Ich spürte Harry's Grinsen förmlich auf mir während ich mich vor dem Gitter kniete, das mich von einem Hund trennte. Er war wirklich süß, was wohl daran lag, dass es ein Welpe war. Ich war eigentlich kein großer Hundeliebhaber aber bei so einem Anblick wurde selbst ich schwach.

„Finley ist leider schon vergeben", teilte die Mitarbeiterin des Tierheims uns mit, „Golden Retrivier sind sehr beliebt. Vorallem natürlich die Welpen." „Das ist nicht schlimm. Wir suchen eher nach einem Rottweiler. Einen etwas älteren Hund, den eigentlich keiner will", erklärte Harry ihr und der fassungslose Blick der älteren Dame war Gold wert, „Keine Sorge. Ich hatte schonmal einen Rottweiler. Der war auch ein bisschen verstört."

„Und sogar blind. Aber Kian hat die zehn Jahre Marke geknackt und sogar meine Frau, die nicht wirklich ein Hundefreund ist, hat ihn ins Herz geschlossen. Ich weiß wie man mit solchen Hunden umgehen muss und ich will einem von ihnen eine neue Chance geben", fügte Harry hinzu und nach längerer Überlegung deutete die Frau uns ihr zu folgen. Dabei blickte Harry mich trimuphierend an.

Ziemlich abseits von den anderen Hundegehegen waren drei Zwinger, wo wir direkt von bellenden Hunden begrüßt wurden, die nicht ungefährlich aussahen.
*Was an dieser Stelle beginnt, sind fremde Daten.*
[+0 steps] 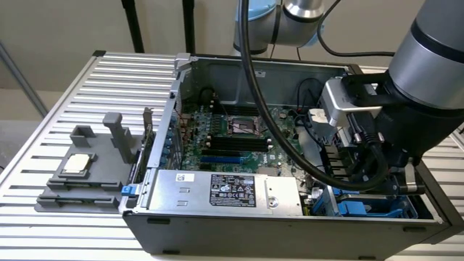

Während ich erstmal Abstand hielt, zögerte Harry nicht den Kontakt zu einem der Hunde zu suchen. Als ich diesem Vorhaben zugestimmt hatte, war ich davon ausgegangen Harry noch umstimmen zu können.

Doch jetzt wo ich seine strahlenden Augen sah als der Hund still wurde und sich sogar von ihm streicheln ließ, wollte ich das gar nicht mehr. Denn ich merkte Harry an wie sehr er das brauchte und vermisste. Man sagte wohl nicht umsonst, dass der Hund der beste Freund der Menschen war.

Zumindest traf diese Aussage auf Harry zu und ich wollte ihm nicht mehr im Weg stehen. Ich musste zugeben, dass ich seine innige Beziehung zu Kian und am Ende auch die Trauer um ihn nie ganz nachvollziehen konnte. Allerdings musste ich mir nach seinem Tod eingestehen, dass er mir vielleicht doch ein Stück ans Herz gewachsen war und unter Umständen waren auch ein paar Tränen geflossen.

Vor Harry würde ich das natürlich niemals zugeben aber offensichtlich wusste er das schon längst.

„Was ist mit dem da?", fragte Harry und ging sogleich zwei Zwinger weiter. Dort war ebenfalls ein Rottweiler, der jedoch nicht ans Gitter kam sondern eher eingekauert in der hintersten Ecke auf einer Decke lag. „Er wurde vor ein paar Monaten vom Veterinäramt beschlagnahmt, weil er illegal und unter tierunwürdigen Verhältnissen gehalten wurde. Man weiß nicht genau, was ihm passiert ist aber solche Hunde tendieren zu Agressionen, weil sie dem Menschen misstrauen. Er gehört auch dazu."

„Wie heißt er denn?", erkundigte Harry sich während er die Augen des Hundes fixierte. „Lucifer", antwortete die Frau zögernd, „Den Namen hatte er schon vorher aber den können sie natürlich auch ändern." „Dürfen wir mit ihm spazieren gehen?", lächelte er die Dame übertrieben freundlich an.

„Wenn er ihnen nicht vorher die Hand abbeißt", entgegnete sie ironisch und holte Harry eine Leine, ehe sie den Zwinger aufsperrte. „Pass ja auf", befahl ich Harry, der bloß mit den Augen rollte. Ich hörte sowohl den Hund leise knurren wie auch Harry, der ihm etwas flüsterte. Nach ein paar Sekunden kam Harry mit einem stolzen Gesichtsausdruck und ohne jegliche Blessuren aus dem Zwinger.

„Jetzt mach nicht so einen Aufstand. Du darfst ihm nicht zeigen, dass du angst hast. Tiere spüren sowas und das macht sie unsicher, weswegen sie kein Vertrauen fassen", sprach Harry genervt als wir einen kleinen Feldweg entlang spazierten, der am Tierheim vorbeiführte, „Der soll doch ein Teil unserer Familie werden. Und dafür muss man eine Vertrauensbasis haben. Also bemühe dich mehr."